Según informó la II Zona de Carabineros Antofagasta, la decisión se adoptó “en el marco de una investigación que actualmente desarrolla el Departamento de Investigación de Organizaciones Criminales O.S.9, bajo la dirección del Ministerio Público, y en estrecha coordinación con el Departamento de Asuntos Internos de la institución”.

En este contexto, se dispuso “la desvinculación de un cabo 1º y dos cabos 2° que, al momento de los hechos, desempeñaban sus labores en la 1ª Comisaría de Calama, perteneciente a la Prefectura El Loa”.

De acuerdo con el comunicado oficial, “la medida adoptada se fundamenta en la existencia de antecedentes que dan cuenta de faltas graves a la ética profesional, las cuales estarían vinculadas al delito de cohecho, conductas que habrían afectado a empresas mineras y ferroviarias de la región”.

Desde la institución enfatizaron que “Carabineros de Chile reitera que este tipo de conductas son absolutamente incompatibles con los valores y principios que rigen el actuar institucional”, asegurando que se aplicaron “con rigor las medidas administrativas correspondientes, en concordancia con la política de tolerancia cero frente a hechos que vulneren la legalidad y la probidad”.
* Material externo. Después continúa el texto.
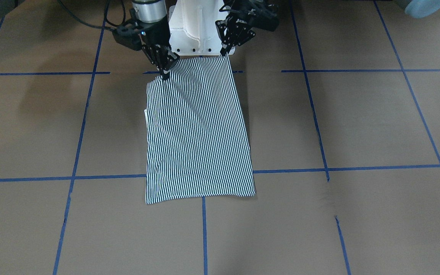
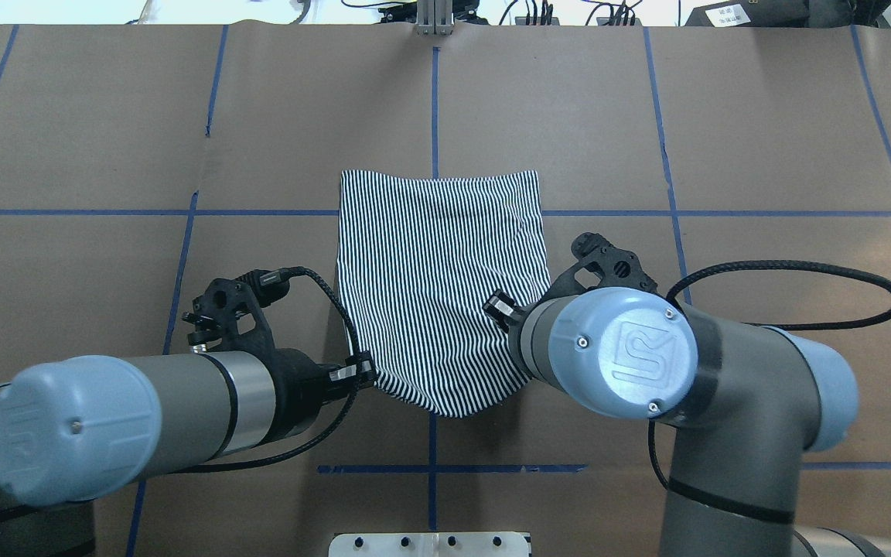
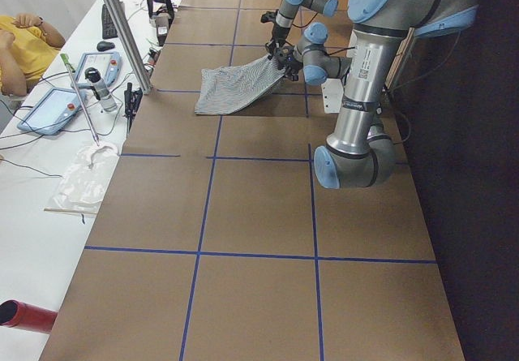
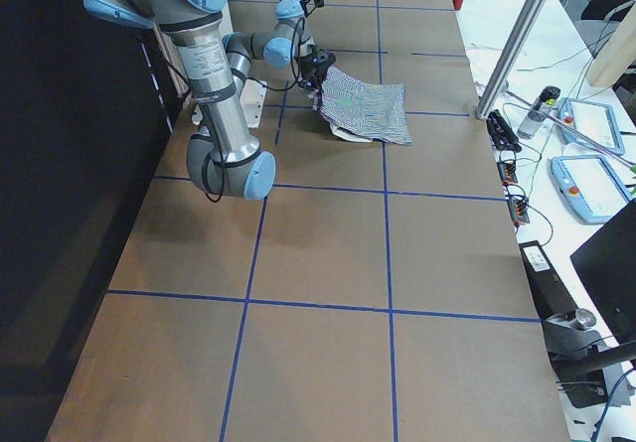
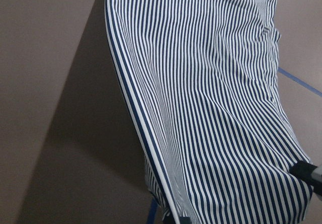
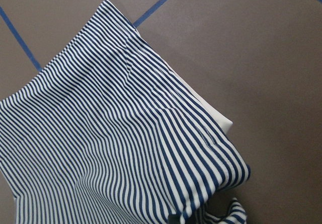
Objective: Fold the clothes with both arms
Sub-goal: 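Grasp the near shirt corners with both grippers and fold toward the far edge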
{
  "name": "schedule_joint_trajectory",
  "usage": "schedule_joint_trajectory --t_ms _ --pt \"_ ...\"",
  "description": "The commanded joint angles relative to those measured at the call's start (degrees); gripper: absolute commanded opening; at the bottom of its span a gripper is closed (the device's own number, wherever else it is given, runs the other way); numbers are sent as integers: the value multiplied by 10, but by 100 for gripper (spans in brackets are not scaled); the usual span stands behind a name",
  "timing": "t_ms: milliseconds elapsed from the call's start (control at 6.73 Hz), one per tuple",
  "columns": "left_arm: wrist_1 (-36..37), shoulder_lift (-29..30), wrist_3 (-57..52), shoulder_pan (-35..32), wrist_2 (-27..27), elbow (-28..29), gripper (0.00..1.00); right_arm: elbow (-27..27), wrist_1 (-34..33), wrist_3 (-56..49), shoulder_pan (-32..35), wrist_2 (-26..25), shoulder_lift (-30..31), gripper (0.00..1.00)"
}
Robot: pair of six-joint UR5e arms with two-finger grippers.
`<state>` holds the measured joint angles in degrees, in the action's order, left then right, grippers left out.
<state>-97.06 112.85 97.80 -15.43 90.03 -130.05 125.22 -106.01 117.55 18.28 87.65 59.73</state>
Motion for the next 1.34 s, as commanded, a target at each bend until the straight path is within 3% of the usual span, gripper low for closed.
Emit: schedule_joint_trajectory --t_ms 0,446,594,891,1188 --pt "55 6 -32 -23 23 -21 0 1 -33 -3 -15 -3 -9 0" --pt "35 97 -132 -138 26 159 0 -156 64 -31 60 -4 -58 0" --pt "-20 102 -146 -159 26 215 0 -211 89 -46 81 -2 -80 0" --pt "-70 121 -163 -171 24 298 0 -342 173 -52 109 0 -122 0" --pt "-112 132 -164 -171 23 361 0 -399 207 -72 118 1 -135 0"
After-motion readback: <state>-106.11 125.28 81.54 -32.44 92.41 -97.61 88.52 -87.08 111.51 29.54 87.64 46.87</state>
No obstante, el caso vuelve a instalar cuestionamientos sobre los controles internos y la reiteración de episodios que afectan la credibilidad de la institución, particularmente en territorios estratégicos como El Loa, donde la relación entre seguridad, grandes empresas y fiscalización pública es permanentemente observada por la ciudadanía.
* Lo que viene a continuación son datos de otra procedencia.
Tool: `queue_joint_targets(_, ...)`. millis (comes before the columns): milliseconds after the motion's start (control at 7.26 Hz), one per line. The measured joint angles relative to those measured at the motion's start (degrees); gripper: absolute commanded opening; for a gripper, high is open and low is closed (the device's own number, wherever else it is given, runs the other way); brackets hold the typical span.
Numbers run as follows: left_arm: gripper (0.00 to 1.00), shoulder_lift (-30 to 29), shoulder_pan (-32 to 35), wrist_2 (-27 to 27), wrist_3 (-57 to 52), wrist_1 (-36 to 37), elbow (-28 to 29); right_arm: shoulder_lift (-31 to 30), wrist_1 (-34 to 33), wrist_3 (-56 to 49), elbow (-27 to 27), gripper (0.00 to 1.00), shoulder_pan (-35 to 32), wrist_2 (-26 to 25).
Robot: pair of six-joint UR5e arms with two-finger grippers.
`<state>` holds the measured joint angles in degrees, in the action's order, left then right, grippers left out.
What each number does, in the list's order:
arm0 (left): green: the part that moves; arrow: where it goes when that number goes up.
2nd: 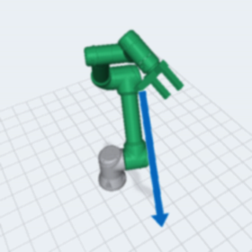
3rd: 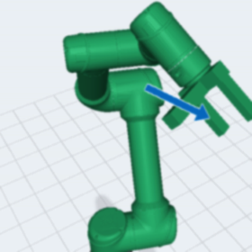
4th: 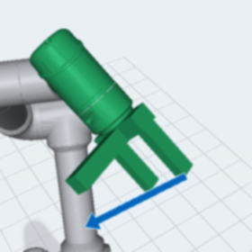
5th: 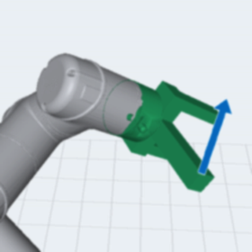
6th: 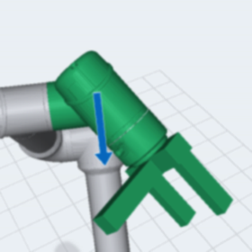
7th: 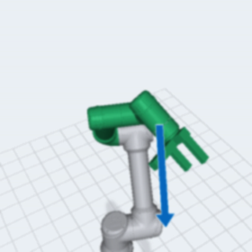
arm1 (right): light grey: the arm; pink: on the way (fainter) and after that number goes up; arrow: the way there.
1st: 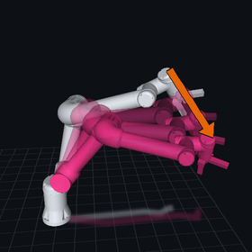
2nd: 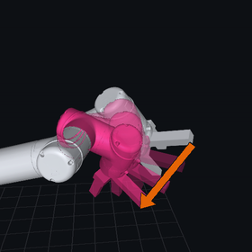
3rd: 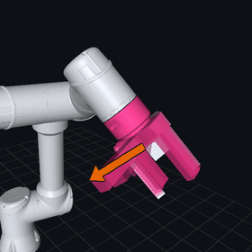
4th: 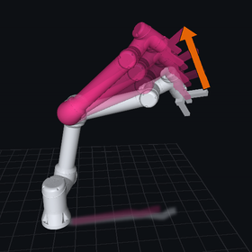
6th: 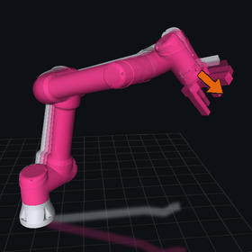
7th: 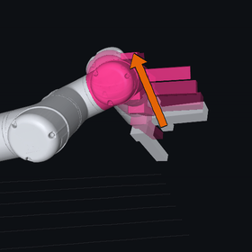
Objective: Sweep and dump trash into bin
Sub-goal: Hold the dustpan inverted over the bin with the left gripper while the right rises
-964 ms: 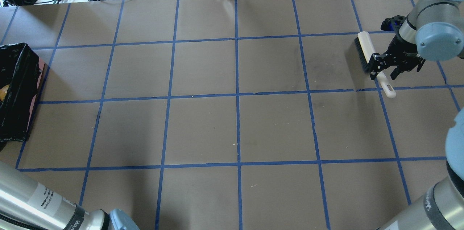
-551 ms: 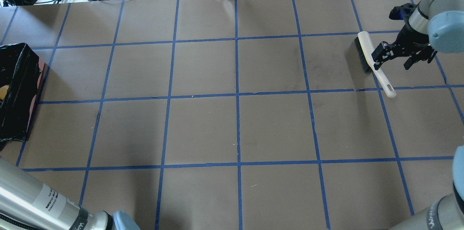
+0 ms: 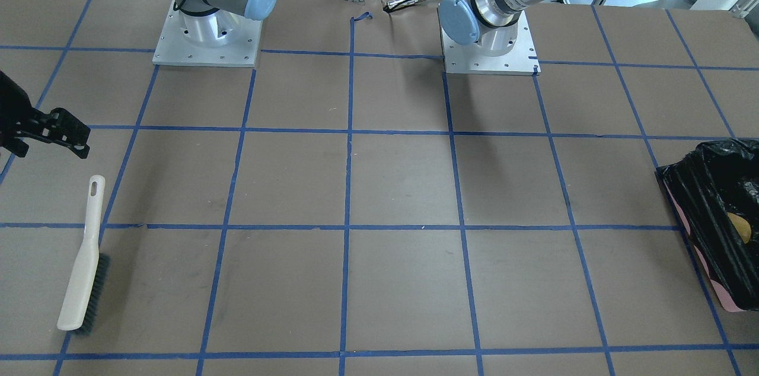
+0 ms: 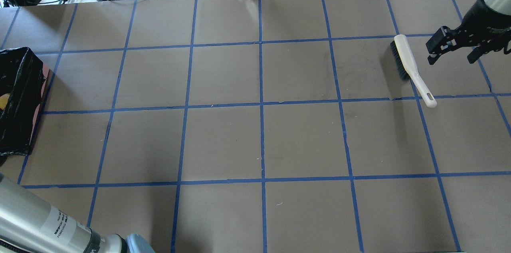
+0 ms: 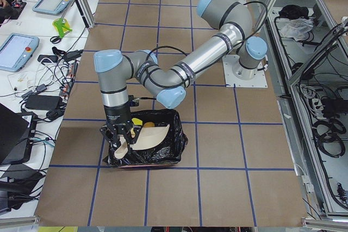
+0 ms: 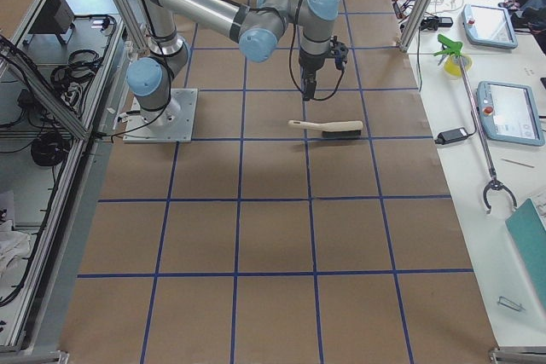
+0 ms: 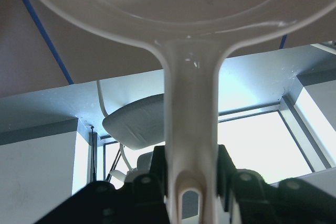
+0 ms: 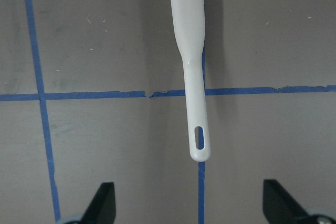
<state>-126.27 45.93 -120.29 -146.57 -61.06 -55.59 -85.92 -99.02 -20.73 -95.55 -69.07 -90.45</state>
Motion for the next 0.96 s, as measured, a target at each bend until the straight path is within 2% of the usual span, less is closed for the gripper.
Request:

En su declaración, Carabineros sostuvo que “la institución reafirma su compromiso permanente con la transparencia, la ética y el estricto apego a la ley, colaborando activamente con los organismos competentes y adoptando todas las acciones necesarias para resguardar la confianza de la ciudadanía y de todos los Carabineros”. Además, subrayaron que “este hecho no define a los miles de hombres y mujeres pertenecientes a esta institución, a ellos todo nuestro respaldo y reconocimiento”.

La investigación penal continúa en manos del Ministerio Público, mientras el caso se suma a una serie de episodios que mantienen bajo escrutinio el actuar de Carabineros y reabren el debate sobre probidad, fiscalización y responsabilidades institucionales.